Depois, temos na construção de autonomia dos indivíduos outra forma de preparar para a transformação que se aproxima. O funcionamento orgânico da Instituição necessita na sua composição de indivíduos cientes de suas atribuições, com poderes e recursos para tomar e implementar suas próprias decisões e formas eficientes de responsabilização por elas – tanto para valorizá-los quanto para corrigi-las. Somente deste modo que garantimos a estabilidade dos processos do Instituto e promovemos sua continuidade na transformação que se aproxima.
Por fim, temos a aproximação dos membros e a viabilização de outras pessoas capazes de liderar Instituições. Como uma andorinha só não faz verão, de nada adiantaria a existência de apenas um indivíduo com capacidade de criar e gerir processos. Sua ausência, que é inevitável em algum momento, fará com que o grupo se desoriente e, muito provavelmente, se desagregue. Inclusive, é assim que as novas gerações têm pensado as novas formas de colaboração: não como uma cascata de hierarquia, mas como uma rede difusa de comando. Que, diga-se de passagem, é assim que nosso cérebro funciona através de nossos neurônios.
Temos estado empenhados na transformação que se aproxima.
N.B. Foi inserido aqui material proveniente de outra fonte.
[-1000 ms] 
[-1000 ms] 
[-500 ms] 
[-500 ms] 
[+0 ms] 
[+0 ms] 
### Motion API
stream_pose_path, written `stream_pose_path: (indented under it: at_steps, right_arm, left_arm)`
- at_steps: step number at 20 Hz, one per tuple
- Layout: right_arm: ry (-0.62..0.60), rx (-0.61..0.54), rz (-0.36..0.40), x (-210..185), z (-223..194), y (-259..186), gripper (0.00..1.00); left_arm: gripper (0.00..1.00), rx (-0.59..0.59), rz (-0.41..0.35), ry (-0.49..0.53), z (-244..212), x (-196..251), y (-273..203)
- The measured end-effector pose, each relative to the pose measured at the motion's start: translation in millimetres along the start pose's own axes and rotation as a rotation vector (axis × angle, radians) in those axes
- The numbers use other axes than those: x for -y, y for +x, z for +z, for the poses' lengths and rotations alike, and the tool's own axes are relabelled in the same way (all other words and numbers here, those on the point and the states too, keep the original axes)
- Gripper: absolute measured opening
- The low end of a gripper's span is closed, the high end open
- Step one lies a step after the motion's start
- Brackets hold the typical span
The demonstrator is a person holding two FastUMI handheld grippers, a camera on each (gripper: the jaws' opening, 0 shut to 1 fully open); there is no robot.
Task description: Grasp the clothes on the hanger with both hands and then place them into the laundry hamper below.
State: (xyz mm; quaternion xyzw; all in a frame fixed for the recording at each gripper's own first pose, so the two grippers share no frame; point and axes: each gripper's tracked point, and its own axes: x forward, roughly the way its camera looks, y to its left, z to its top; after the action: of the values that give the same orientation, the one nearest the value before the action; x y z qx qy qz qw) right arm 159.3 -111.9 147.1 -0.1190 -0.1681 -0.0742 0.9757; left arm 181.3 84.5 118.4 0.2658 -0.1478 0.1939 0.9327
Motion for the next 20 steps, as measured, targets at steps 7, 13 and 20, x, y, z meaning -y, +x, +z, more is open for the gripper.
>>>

Na verdade, estamos ansiosos para ela. A benéfica mudança é bastante promissora. Não tememos o desconhecido, pois não desconhecemos: temos gestado desde o início deste mandato a próxima gestão que chegará com a missão de novas conquistas.

* Saulo Simon Borges é Diretor do Instituto Espírita Paulo de Tarso com as funções de Presidente, 2021, mestre e graduado pela Faculdade de Direito de Ribeirão Preto da Universidade de São Paulo – USP.